#### [REQUIRED ACTION]
Nothing but a number belongs in the answer: the count of lines below that contain the word "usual".

[[ EXERCISE DATA open ]]

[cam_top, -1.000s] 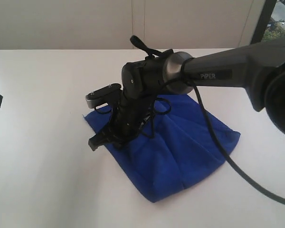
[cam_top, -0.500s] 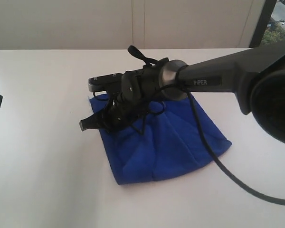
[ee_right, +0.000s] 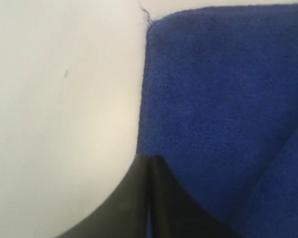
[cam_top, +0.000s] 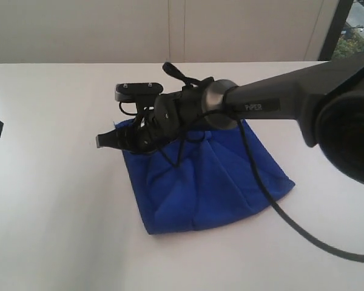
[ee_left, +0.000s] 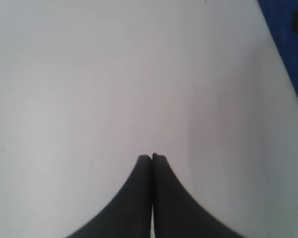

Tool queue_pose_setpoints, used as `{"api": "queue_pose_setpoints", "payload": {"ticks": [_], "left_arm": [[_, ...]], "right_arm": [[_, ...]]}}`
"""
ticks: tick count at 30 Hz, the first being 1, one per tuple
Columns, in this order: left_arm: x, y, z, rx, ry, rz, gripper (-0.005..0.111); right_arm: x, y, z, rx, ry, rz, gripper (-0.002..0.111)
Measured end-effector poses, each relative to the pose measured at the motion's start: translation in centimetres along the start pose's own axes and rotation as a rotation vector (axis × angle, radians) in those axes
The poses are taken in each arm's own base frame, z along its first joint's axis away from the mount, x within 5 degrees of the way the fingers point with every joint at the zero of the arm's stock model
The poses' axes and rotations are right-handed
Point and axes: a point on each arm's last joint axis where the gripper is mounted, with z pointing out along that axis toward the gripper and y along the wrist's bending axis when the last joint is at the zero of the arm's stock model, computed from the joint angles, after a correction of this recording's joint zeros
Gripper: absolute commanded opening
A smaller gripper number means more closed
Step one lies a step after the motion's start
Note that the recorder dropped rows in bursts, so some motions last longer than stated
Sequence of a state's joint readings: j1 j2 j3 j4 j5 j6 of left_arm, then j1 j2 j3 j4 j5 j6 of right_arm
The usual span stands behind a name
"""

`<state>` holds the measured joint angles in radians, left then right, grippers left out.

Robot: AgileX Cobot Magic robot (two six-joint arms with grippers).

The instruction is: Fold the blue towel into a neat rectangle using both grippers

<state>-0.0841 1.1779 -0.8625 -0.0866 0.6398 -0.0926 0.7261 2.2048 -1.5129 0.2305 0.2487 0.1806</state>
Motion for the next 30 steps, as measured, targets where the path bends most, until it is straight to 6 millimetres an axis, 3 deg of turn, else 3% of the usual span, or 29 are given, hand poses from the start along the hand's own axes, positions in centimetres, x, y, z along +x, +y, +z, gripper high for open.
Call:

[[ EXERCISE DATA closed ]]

#### [SOLUTION TO THIS TASK]
2